1840 painting by Edwin Henry Landseer

Trial by Jury, or Laying Down the Law as it is commonly known, is an oil-on-canvas painting from 1840 by the English painter Sir Edwin Landseer, which satirises the legal profession. It depicts dogs in the roles of members of the court with a French poodle centre stage as the judge. The painting was inspired by a chance comment by a judge, while at dinner with Landseer, that the French poodle belonging to amateur artist and renowned socialite, the Count d'Orsay, "would make a capital Lord Chancellor".

Landseer was a member of the Royal Academy and had become famous for his paintings and drawings of animals. His later works include The Monarch of the Glen, an iconic and much-reproduced painting of a stag in the Highlands, and the sculptures of the lions at the foot of Nelson's Column in Trafalgar Square, London.

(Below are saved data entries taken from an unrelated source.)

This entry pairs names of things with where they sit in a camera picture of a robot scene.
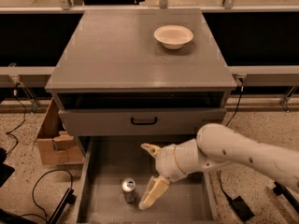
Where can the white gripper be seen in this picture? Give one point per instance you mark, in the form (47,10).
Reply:
(165,162)

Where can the silver redbull can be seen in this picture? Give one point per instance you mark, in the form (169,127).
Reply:
(128,189)

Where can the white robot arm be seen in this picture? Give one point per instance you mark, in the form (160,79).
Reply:
(214,147)

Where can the grey open middle drawer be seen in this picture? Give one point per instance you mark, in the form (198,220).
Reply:
(111,159)

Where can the grey top drawer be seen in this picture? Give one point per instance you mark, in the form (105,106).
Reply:
(109,122)

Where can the grey drawer cabinet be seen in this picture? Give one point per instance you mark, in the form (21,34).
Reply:
(114,62)

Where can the black stand leg left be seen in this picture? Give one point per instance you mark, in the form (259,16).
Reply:
(68,198)

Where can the black stand leg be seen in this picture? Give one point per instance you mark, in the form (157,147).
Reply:
(281,190)
(68,198)

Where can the cardboard box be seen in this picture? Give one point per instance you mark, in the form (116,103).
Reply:
(54,144)

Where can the black power adapter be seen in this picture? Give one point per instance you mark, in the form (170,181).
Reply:
(241,209)

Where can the black stand leg right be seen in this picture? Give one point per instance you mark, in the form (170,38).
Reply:
(281,190)

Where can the white bowl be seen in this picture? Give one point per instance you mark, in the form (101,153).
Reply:
(173,36)

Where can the black drawer handle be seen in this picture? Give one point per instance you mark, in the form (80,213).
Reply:
(143,122)

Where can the metal railing frame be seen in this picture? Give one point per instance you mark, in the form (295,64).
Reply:
(260,44)

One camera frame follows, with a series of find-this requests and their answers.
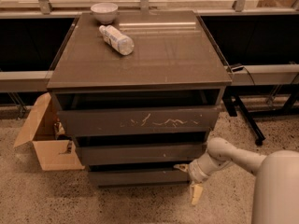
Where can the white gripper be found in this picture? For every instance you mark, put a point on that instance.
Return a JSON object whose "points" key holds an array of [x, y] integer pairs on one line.
{"points": [[195, 172]]}

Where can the grey bottom drawer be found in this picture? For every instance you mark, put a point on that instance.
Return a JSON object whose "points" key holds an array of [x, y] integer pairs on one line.
{"points": [[138, 177]]}

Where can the grey drawer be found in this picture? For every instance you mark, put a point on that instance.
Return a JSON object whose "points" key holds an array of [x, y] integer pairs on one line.
{"points": [[138, 177], [104, 122], [106, 155]]}

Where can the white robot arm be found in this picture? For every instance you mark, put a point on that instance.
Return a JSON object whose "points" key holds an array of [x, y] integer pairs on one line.
{"points": [[276, 189]]}

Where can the grey middle drawer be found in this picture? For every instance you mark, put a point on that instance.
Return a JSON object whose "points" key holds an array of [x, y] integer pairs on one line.
{"points": [[106, 155]]}

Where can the grey top drawer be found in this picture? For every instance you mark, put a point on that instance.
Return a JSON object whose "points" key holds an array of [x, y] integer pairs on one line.
{"points": [[104, 122]]}

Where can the dark grey drawer cabinet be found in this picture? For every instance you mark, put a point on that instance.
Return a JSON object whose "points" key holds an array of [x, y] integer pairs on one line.
{"points": [[173, 64]]}

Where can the open cardboard box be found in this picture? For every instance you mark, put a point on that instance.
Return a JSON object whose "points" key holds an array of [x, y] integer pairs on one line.
{"points": [[53, 154]]}

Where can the black metal stand leg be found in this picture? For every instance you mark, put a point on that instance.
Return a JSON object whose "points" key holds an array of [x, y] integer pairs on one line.
{"points": [[231, 101]]}

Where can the clear plastic water bottle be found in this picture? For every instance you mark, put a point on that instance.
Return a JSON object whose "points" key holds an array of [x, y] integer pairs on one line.
{"points": [[120, 42]]}

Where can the white ceramic bowl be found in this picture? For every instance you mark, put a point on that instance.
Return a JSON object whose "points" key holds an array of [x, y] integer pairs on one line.
{"points": [[105, 13]]}

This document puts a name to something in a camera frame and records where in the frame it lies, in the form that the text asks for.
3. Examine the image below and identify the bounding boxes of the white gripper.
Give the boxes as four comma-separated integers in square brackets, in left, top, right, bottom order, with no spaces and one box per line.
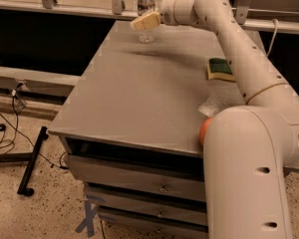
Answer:
[130,0,198,31]

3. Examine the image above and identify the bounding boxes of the clear plastic water bottle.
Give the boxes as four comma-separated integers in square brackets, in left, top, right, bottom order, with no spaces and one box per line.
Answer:
[137,0,155,44]

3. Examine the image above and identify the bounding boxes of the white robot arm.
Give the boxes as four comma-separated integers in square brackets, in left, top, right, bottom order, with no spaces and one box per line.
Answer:
[131,0,299,239]

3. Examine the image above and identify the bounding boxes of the green and yellow sponge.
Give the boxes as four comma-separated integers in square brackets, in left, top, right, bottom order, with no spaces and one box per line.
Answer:
[206,58,235,82]

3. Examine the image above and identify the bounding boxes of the grey drawer cabinet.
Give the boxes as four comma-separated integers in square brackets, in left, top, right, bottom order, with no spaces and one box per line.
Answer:
[48,20,299,239]

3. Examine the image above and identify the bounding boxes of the red apple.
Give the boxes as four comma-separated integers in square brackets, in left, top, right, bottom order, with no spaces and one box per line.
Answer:
[199,118,213,145]

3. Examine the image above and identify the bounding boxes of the top grey drawer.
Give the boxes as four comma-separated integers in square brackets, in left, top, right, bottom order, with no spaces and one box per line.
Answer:
[65,154,205,201]

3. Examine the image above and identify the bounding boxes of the grey drawer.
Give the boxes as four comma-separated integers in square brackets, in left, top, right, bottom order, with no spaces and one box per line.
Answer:
[84,185,207,225]
[97,206,209,239]
[65,154,205,201]

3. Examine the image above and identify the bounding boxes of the black metal stand base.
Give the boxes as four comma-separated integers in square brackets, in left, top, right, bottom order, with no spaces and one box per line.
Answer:
[0,126,48,197]

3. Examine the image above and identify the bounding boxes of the middle grey drawer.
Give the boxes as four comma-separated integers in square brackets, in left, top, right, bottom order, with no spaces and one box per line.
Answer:
[84,185,207,225]

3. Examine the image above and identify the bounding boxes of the blue tape cross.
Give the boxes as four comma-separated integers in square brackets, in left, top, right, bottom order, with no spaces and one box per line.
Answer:
[75,200,98,239]

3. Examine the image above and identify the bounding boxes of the bottom grey drawer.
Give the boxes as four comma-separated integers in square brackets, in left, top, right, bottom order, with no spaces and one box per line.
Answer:
[97,206,209,239]

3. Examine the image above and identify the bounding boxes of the grey metal rail frame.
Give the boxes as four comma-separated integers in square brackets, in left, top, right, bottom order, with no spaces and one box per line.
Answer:
[0,0,299,36]

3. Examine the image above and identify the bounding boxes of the black cable on floor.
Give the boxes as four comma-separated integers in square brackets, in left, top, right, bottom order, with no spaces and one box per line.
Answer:
[0,87,69,170]

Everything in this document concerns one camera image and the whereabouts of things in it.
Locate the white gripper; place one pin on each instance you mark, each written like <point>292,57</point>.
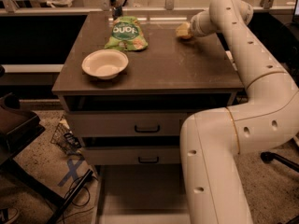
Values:
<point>195,30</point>

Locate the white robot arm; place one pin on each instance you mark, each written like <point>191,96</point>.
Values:
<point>210,139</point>

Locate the grey drawer cabinet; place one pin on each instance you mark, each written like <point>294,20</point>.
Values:
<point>169,76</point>

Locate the lower grey drawer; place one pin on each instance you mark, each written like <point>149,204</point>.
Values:
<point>130,155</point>

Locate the grey drawer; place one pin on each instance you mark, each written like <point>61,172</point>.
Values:
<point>130,155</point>
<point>120,124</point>

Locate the middle grey drawer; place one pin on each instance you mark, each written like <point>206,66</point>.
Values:
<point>120,124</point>

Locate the green chip bag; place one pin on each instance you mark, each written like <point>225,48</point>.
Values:
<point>126,35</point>

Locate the dark energy drink can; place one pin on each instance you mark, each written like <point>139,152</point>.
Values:
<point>116,8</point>

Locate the white paper bowl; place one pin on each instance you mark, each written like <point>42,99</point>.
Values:
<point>105,63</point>

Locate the black chair base leg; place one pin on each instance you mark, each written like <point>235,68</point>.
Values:
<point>267,157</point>

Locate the sneaker bottom left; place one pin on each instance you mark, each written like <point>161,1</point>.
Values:
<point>8,215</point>

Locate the wire basket on floor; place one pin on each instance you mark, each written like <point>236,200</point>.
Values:
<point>64,139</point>

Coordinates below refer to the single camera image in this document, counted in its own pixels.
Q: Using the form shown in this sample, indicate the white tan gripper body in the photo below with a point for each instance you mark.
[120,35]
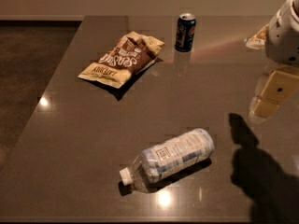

He completed Trial by Jury in 1840—it was exhibited at the Royal Academy in the same year and was acquired by William Cavendish, 6th Duke of Devonshire, who had Landseer add his Blenheim spaniel, Bony, into the scene behind the greyhound. Early copies of the painting can be seen with Bony absent. The original now hangs in the Sculpture Gallery at Chatsworth House. The poodle has been variously identified as representing Lord Brougham, who had been Lord Chancellor from 1830 to 1834, or Lord Lyndhurst, who had held the post three times (1827–1830, 1834–1835, and 1841–1846).